§ REQUIRED ACTION: Range to copy from the entries below: the line containing "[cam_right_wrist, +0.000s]" through the line containing "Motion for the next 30", inclusive. Retype only those lines, exactly, without any images.

============================================================

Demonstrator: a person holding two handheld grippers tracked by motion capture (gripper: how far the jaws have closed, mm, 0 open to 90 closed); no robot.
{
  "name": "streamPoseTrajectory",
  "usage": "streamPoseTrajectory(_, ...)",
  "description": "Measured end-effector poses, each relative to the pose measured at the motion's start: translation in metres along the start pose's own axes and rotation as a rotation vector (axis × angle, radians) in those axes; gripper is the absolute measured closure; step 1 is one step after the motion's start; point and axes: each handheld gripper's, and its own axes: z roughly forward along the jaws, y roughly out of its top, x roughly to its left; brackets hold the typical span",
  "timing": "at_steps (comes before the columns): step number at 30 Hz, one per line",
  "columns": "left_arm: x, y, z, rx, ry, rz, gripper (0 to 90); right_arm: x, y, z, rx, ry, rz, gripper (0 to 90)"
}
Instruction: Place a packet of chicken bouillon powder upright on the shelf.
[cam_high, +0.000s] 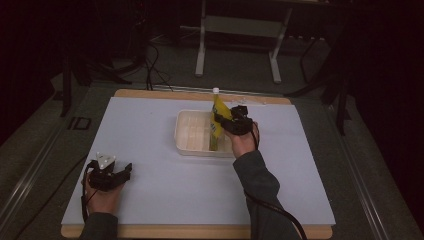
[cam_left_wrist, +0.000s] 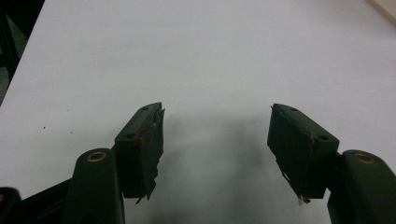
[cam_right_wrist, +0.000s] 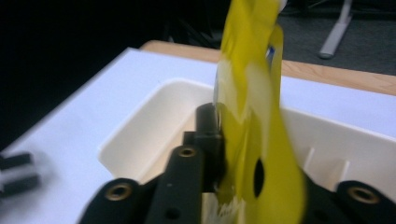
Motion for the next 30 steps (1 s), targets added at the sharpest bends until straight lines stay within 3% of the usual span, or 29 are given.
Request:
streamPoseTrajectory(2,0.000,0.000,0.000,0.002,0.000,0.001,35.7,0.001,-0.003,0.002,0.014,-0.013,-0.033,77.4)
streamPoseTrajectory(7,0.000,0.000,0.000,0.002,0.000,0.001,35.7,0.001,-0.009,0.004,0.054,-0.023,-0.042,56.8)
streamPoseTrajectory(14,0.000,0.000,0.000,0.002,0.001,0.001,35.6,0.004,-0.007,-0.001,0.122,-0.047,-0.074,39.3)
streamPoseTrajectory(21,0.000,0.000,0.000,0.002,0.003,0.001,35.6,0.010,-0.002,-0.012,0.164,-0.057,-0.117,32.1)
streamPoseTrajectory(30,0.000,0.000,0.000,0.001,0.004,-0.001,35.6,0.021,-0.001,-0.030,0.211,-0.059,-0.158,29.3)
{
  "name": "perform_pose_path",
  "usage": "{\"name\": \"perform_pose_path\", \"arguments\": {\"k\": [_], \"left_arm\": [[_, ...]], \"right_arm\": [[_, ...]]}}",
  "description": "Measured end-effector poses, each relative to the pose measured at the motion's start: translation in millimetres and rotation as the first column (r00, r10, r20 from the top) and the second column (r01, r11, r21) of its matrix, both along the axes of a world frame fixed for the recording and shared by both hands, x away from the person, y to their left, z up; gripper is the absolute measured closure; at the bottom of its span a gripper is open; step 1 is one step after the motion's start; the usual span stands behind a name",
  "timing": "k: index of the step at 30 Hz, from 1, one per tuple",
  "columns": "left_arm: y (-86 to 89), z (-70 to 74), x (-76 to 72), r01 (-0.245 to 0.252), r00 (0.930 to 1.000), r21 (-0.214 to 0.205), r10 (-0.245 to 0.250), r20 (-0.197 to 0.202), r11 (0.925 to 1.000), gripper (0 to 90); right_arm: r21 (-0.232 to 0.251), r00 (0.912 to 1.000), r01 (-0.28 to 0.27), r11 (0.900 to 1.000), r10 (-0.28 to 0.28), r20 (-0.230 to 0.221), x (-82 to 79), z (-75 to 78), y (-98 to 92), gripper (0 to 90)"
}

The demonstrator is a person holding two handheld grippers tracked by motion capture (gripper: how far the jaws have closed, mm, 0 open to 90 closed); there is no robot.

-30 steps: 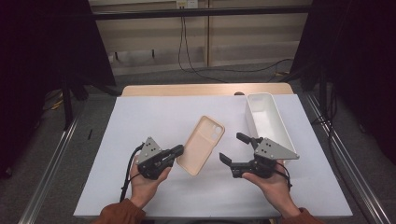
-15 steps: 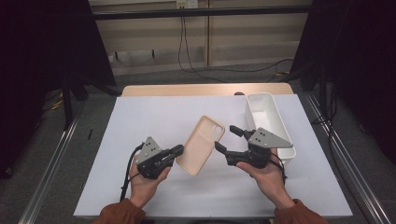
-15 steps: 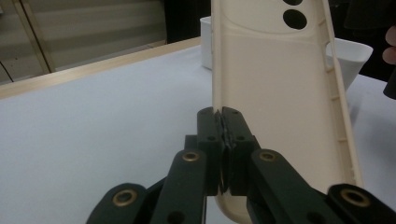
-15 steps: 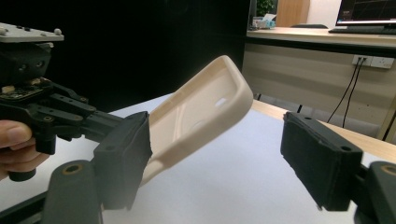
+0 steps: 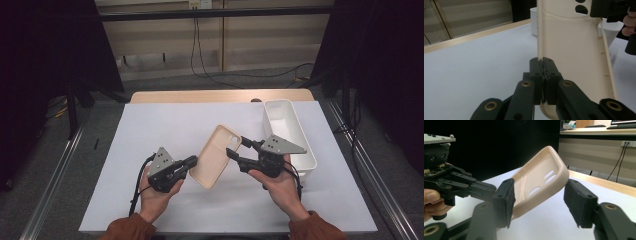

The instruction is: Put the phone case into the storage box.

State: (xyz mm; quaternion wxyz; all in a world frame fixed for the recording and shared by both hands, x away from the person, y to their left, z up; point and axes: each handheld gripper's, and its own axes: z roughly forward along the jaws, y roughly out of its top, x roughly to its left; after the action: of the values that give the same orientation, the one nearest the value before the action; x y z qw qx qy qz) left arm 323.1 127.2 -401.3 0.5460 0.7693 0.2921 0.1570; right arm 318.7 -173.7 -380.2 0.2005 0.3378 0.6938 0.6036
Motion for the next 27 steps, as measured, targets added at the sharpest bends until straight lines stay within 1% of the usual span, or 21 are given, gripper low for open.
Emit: {"name": "perform_pose_path", "arguments": {"k": [4, 7, 11, 15, 17, 19, 27], "left_arm": [[-0.6, -0.4, -0.2, 0.000, 1.0000, 0.006, 0.000, 0.002, 1.0000, 87.4], [-0.3, -0.5, 0.2, 0.000, 1.0000, 0.010, 0.000, 0.006, 0.9999, 87.4], [-0.1, -0.3, 0.1, -0.007, 0.9999, 0.012, 0.007, 0.010, 0.9999, 87.4], [-0.5, -0.8, 0.1, -0.004, 0.9999, 0.012, 0.004, 0.010, 0.9999, 87.4], [-1.0, -0.9, -0.4, -0.008, 0.9999, 0.015, 0.008, 0.015, 0.9999, 87.4], [-0.9, -0.9, -0.4, -0.005, 0.9998, 0.027, 0.004, 0.022, 0.9996, 87.3], [-2.8, -2.7, -0.6, -0.003, 0.9997, 0.038, 0.002, 0.023, 0.9993, 87.0]], "right_arm": [[-0.010, 0.9999, -0.011, 0.9999, 0.011, -0.006, 0.6, -1.4, 1.7, 48.2], [0.003, 0.9998, -0.016, 0.9999, 0.016, -0.014, 1.2, -1.7, 2.0, 52.2], [0.011, 0.9994, -0.021, 0.9997, 0.022, -0.025, 2.1, -2.2, 1.5, 54.7], [0.016, 0.9993, -0.019, 0.9997, 0.019, -0.033, 2.4, -2.7, 1.3, 57.0], [0.018, 0.9993, -0.018, 0.9997, 0.019, -0.033, 2.7, -2.6, 1.0, 59.0], [0.024, 0.9992, -0.020, 0.9995, 0.021, -0.033, 3.0, -2.6, 0.9, 60.5], [0.043, 0.9995, -0.026, 0.9988, 0.026, -0.019, 2.4, -0.6, 0.9, 68.3]]}}
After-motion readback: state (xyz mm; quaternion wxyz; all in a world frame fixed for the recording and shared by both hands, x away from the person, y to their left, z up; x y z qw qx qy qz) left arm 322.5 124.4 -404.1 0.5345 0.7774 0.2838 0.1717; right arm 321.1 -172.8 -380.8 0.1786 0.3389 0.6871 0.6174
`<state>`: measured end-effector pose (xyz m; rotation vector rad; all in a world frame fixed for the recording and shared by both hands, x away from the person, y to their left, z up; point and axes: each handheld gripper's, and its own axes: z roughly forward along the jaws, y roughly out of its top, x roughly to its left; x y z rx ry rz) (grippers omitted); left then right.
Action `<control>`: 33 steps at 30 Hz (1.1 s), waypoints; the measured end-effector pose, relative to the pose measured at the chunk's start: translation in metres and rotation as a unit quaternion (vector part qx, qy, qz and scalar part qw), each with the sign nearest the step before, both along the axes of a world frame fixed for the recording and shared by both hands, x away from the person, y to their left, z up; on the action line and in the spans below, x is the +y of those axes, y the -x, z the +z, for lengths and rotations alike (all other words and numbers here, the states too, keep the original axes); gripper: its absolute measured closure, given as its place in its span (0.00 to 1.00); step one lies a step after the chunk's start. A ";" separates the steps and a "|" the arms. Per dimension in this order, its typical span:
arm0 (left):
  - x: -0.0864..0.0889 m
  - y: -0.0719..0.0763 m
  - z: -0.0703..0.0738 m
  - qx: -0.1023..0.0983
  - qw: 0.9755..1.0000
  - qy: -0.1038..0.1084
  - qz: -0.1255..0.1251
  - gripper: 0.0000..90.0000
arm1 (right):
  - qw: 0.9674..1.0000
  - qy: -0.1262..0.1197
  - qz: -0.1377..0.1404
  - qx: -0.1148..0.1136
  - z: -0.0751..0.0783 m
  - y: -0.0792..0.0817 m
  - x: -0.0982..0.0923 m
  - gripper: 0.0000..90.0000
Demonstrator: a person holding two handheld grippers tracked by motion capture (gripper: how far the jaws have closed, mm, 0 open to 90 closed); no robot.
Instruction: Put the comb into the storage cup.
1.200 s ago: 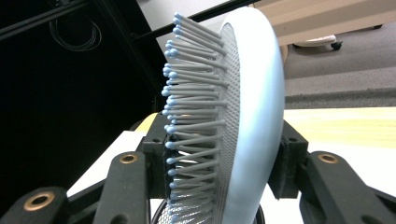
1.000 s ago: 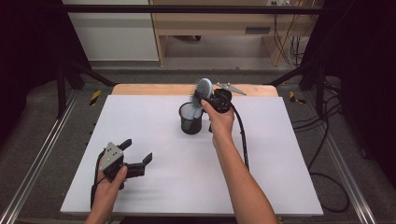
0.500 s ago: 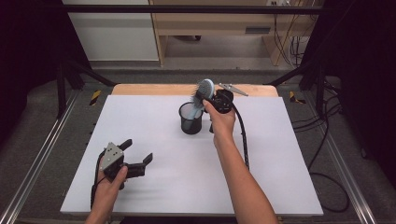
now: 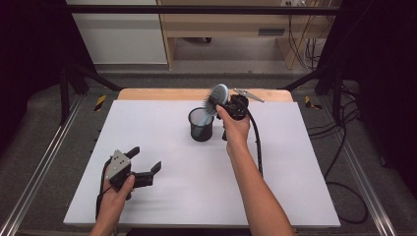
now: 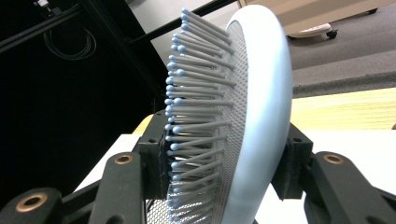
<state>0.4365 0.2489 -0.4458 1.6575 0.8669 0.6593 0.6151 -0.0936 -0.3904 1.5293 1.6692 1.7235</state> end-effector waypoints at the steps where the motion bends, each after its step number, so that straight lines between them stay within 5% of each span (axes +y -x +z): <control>1: 0.000 0.000 0.000 0.000 1.000 0.000 0.000 0.04 | 1.000 0.000 0.000 0.001 0.000 0.000 0.000 0.54; 33: -0.001 0.000 -0.001 0.001 1.000 -0.001 -0.001 0.04 | 1.000 -0.013 -0.004 0.016 -0.003 -0.001 -0.008 0.50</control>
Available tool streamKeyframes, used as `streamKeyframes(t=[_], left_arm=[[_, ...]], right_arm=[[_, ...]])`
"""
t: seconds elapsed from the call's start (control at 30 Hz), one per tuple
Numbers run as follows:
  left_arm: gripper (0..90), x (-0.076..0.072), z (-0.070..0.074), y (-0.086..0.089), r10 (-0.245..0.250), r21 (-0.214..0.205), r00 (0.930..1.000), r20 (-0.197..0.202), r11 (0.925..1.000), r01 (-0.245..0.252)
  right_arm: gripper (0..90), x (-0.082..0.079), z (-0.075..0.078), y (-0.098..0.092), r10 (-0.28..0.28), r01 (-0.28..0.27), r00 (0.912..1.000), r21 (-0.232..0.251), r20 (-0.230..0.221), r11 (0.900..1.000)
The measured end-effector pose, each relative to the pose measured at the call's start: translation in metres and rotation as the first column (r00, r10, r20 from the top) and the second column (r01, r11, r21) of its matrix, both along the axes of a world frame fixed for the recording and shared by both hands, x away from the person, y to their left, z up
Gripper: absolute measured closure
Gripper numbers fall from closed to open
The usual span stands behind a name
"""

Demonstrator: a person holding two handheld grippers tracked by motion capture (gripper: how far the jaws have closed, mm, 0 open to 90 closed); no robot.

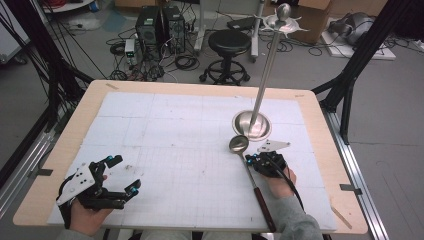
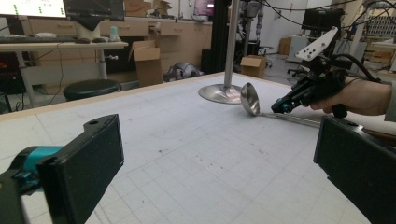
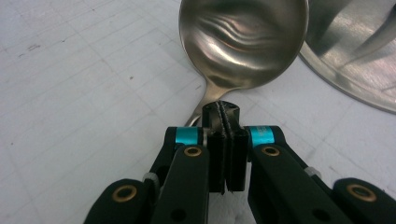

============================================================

§ RESPONSE TO THIS TASK:
[cam_right_wrist, +0.000s] 
Motion for the next 30 steps (1 s), targets added at the sharpest bends until straight lines stay within 3% of the usual span, or 29 are given.

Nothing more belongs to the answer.